- Action item -
Which lines of the data contain the string "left"? Show each of them.

- Supplied information -

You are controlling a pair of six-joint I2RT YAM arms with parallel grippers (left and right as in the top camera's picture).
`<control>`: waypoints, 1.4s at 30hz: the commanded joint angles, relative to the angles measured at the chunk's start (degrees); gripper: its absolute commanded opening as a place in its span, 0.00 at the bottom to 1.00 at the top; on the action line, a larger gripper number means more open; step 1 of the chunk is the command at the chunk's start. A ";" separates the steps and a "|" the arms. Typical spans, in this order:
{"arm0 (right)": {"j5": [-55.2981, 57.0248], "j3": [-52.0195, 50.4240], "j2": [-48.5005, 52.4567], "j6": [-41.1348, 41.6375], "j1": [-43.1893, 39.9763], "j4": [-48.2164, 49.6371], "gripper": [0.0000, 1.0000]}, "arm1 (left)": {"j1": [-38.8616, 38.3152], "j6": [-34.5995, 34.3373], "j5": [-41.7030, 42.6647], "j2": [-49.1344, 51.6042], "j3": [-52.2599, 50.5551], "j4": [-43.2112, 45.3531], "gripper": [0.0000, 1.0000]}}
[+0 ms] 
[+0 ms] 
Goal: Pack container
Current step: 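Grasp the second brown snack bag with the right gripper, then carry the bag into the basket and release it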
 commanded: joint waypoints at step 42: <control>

- The completed task -
You are controlling a pair of six-joint I2RT YAM arms with parallel grippers (left and right as in the top camera's picture).
{"arm0 (right)": {"j5": [-55.2981, 57.0248], "j3": [-52.0195, 50.4240], "j2": [-48.5005, 52.4567], "j6": [-41.1348, 41.6375], "j1": [-43.1893, 39.9763], "j4": [-48.2164, 49.6371], "gripper": [0.0000, 1.0000]}, "arm1 (left)": {"j1": [-38.8616, 38.3152], "j6": [-34.5995, 34.3373], "j5": [-41.7030, 42.6647], "j2": [-49.1344, 51.6042], "j3": [-52.2599, 50.5551], "j4": [-43.2112, 45.3531], "gripper": [0.0000, 1.0000]}}

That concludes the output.